Freitag, 3. Juni 2016

Engagierter Brückenbauer des interreligiösen Dialogs - Obiora Ike (Nigeria)

Die jährlichen Gastvorlesungen im Rahmen von „Theologie interkulturell“ an der Johann-Wolfgang-von Goethe Universität Frankfurt/M. ermöglichen Studierenden, Dozenten und Interessierten Einblicke in andere Kulturen und religiöse Traditionen zu gewinnen
Obiora Ike, nigerianischer Priester und Generalvikar des Bistums Enugu hielt im Wintersemester 1997/1998 eine Gastvorlesung im Rahmen von „Theologie interkulturell“: Afrikanische Kulturen und christlicher Glaube in Nigeria – Eine Gesellschaft im Übergang.
In Mai 2006 fand unser persönliches Treffen mit Obiora Ike an der Universität Frankfurt/Main statt, und zwar anlässlich seines Deutschlandbesuchs und dem festlichen Symposium: 20 Jahre „Theologie Interkulturell“.
Obiora Ikes Art und Weise der Begegnungen mit anderen Kulturen und Religionen beeindruckten meine Frau und mich sehr. So kam es dazu, dass wir mit dem Kuratorium unserer Stiftung „Omnis Religio“ beschlossen, ihm den Förderpreis unserer Stiftung für sein interreligiöses Engagement im religiös krisenreichen Nigeria zukommen zu lassen.
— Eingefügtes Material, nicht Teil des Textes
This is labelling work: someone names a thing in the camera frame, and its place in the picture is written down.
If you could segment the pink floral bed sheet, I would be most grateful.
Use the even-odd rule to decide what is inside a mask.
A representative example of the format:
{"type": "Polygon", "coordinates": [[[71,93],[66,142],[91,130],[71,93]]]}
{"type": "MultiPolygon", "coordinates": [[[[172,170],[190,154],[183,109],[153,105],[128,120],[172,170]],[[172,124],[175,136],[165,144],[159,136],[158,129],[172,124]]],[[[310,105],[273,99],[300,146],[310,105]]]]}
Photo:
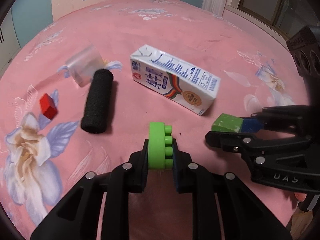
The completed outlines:
{"type": "Polygon", "coordinates": [[[172,126],[179,148],[214,173],[234,172],[283,223],[295,212],[291,192],[253,183],[238,154],[204,142],[222,113],[249,116],[263,107],[304,105],[303,79],[282,46],[249,35],[209,12],[178,0],[114,0],[76,11],[39,32],[1,78],[1,203],[29,238],[37,224],[88,171],[109,172],[142,148],[149,123],[172,126]],[[133,80],[130,55],[148,44],[221,79],[202,116],[133,80]],[[80,127],[88,87],[65,77],[62,66],[93,45],[114,70],[108,129],[80,127]],[[41,113],[47,93],[58,113],[41,113]]]}

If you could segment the white wardrobe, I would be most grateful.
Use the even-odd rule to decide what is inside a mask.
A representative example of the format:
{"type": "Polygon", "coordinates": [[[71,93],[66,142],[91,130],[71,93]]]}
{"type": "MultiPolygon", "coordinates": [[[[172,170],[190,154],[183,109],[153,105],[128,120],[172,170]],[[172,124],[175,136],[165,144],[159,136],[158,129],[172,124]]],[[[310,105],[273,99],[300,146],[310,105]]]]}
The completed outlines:
{"type": "Polygon", "coordinates": [[[2,77],[8,66],[20,51],[14,23],[12,20],[12,11],[8,11],[1,24],[1,42],[0,42],[0,76],[2,77]]]}

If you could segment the clear plastic cup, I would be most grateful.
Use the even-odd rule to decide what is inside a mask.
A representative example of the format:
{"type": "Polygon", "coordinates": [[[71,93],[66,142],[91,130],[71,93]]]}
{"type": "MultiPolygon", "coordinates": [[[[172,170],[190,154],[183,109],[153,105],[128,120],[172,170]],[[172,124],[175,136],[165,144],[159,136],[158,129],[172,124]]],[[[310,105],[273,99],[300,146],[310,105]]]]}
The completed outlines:
{"type": "Polygon", "coordinates": [[[104,68],[104,62],[97,48],[90,45],[70,57],[66,66],[76,84],[84,87],[91,82],[97,70],[104,68]]]}

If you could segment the red block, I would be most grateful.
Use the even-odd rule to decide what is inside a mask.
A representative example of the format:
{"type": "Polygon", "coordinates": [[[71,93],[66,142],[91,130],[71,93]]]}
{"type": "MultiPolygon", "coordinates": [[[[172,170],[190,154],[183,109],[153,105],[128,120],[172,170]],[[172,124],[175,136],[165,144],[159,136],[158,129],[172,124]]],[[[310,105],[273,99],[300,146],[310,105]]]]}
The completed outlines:
{"type": "Polygon", "coordinates": [[[52,120],[58,113],[57,107],[55,106],[54,100],[45,93],[39,100],[41,113],[46,118],[52,120]]]}

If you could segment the black foam roll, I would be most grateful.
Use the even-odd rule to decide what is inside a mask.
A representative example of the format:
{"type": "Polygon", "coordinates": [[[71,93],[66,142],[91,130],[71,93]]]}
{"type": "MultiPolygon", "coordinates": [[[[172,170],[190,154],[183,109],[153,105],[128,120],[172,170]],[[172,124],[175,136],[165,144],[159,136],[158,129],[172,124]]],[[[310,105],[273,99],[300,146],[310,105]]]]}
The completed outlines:
{"type": "Polygon", "coordinates": [[[80,125],[85,132],[100,134],[107,130],[113,78],[108,69],[99,69],[94,73],[80,125]]]}

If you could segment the green cube block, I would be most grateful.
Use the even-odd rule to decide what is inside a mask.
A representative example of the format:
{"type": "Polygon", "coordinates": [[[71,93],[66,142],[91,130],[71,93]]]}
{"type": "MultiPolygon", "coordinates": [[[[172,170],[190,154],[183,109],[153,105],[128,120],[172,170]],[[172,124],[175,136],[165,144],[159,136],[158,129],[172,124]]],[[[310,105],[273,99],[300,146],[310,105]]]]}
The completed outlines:
{"type": "Polygon", "coordinates": [[[243,118],[222,113],[212,124],[211,131],[239,133],[243,118]]]}

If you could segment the white milk carton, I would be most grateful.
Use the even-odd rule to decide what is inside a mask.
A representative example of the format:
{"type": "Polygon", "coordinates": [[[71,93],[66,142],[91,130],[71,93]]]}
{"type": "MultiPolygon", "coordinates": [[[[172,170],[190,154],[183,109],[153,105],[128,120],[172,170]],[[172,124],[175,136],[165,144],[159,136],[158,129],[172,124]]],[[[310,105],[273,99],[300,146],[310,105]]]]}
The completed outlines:
{"type": "Polygon", "coordinates": [[[150,45],[130,55],[133,80],[201,116],[213,104],[221,79],[150,45]]]}

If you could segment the dark framed window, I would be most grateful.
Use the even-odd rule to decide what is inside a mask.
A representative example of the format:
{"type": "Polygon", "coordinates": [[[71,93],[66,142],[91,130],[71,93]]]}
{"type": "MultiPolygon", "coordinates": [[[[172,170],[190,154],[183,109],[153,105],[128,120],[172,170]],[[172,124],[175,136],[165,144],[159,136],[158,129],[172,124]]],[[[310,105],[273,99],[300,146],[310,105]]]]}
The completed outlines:
{"type": "Polygon", "coordinates": [[[306,25],[319,26],[319,16],[308,0],[236,0],[233,7],[259,20],[284,39],[306,25]]]}

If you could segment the green toy brick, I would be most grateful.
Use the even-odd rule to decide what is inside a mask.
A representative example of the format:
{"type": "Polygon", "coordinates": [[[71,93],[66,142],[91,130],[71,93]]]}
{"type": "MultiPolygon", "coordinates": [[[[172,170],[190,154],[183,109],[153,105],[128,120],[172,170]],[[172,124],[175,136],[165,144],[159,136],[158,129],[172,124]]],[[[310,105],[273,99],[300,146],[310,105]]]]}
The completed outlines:
{"type": "Polygon", "coordinates": [[[148,142],[148,166],[152,170],[173,167],[172,126],[163,122],[150,122],[148,142]]]}
Uns erschien es notwendig, ihn in seiner Arbeit der Aussöhnung zwischen Muslimen und Christen finanziell zu unterstützen.
(vgl.: http://religiositaet.blogspot.de/2010/12/stiftung-omnis-religio-merkzeichen.html)
Obiora Ike bemüht sich ja nicht nur, Projekte interreligiöser Begegnung zu initiieren, er ist auch vor Ort, um die Versöhnung zwischen Christen und Muslimen voranzubringen. Eine Anekdote verdeutlicht dies: Ausgerechnet an einem Karfreitag besuchte er eine Moschee, um mit Muslimen in Gespräch, Meditation und Gebet zusammen zu sein.
Weil Obiora Ike in dieser Weise sich für den interreligiösen Frieden in Westafrika einsetzt, hat dies auch Folgen für die Bildung von jungen Menschen und Erwachsenen, aber ebenso für die Sozialarbeit in einem Land, in dem Armut noch immer an der Tagesordnung ist.
Seine unermüdliche Arbeit der interreligiösen Bildung und Verständigung ist umso wichtiger, als die Spannungen in Nigeria – gerade im islamisch geprägten Norden des Landes – zugenommen haben. Das hängt mit der die Einführung der Scharia und den Auswirkungen des Irak-Krieges sowie den globalen Auswirkungen des sog. Islamischen Staats zusammen. So haben auch in Westafrika marodierenden Terrormilizen, besonders Boko Haram, bedenklich zugenommen.
Das 2007 herausgekommene Buch von Obiora Ike bestätigt bis zu den alltäglichen Begebenheiten dieses dialogische Handeln unter Bedingen ethnischer und religiöser Konflikte. Der Titel heißt nicht umsonst: Wende dein Gesicht der Sonne zu. Dieses Motto erinnert daran, dass derjenige, der der Sonne entgegengeht, seine Schatten hinter sich lässt  
Rezension hier: https://drive.google.com/file/d/0B35EiO88xc00dlQ5ZlRMb1UzNzA/view
Das Buch insgesamt zeigt die Zuneigung des freundlichen Priesters zu Deutschland. Er sieht unser Land mit den Augen eines fröhlichen Menschen. Er scheint in vielem mit den rheinischen Frohnaturen verwandt zu sein, heißt es doch in Köln: Et kütt, wie et kütt (= es kommt, wie es kommt). Ebenso spricht er auch realistisch die Sonnen- und Schattenseiten seines Heimatlandes an.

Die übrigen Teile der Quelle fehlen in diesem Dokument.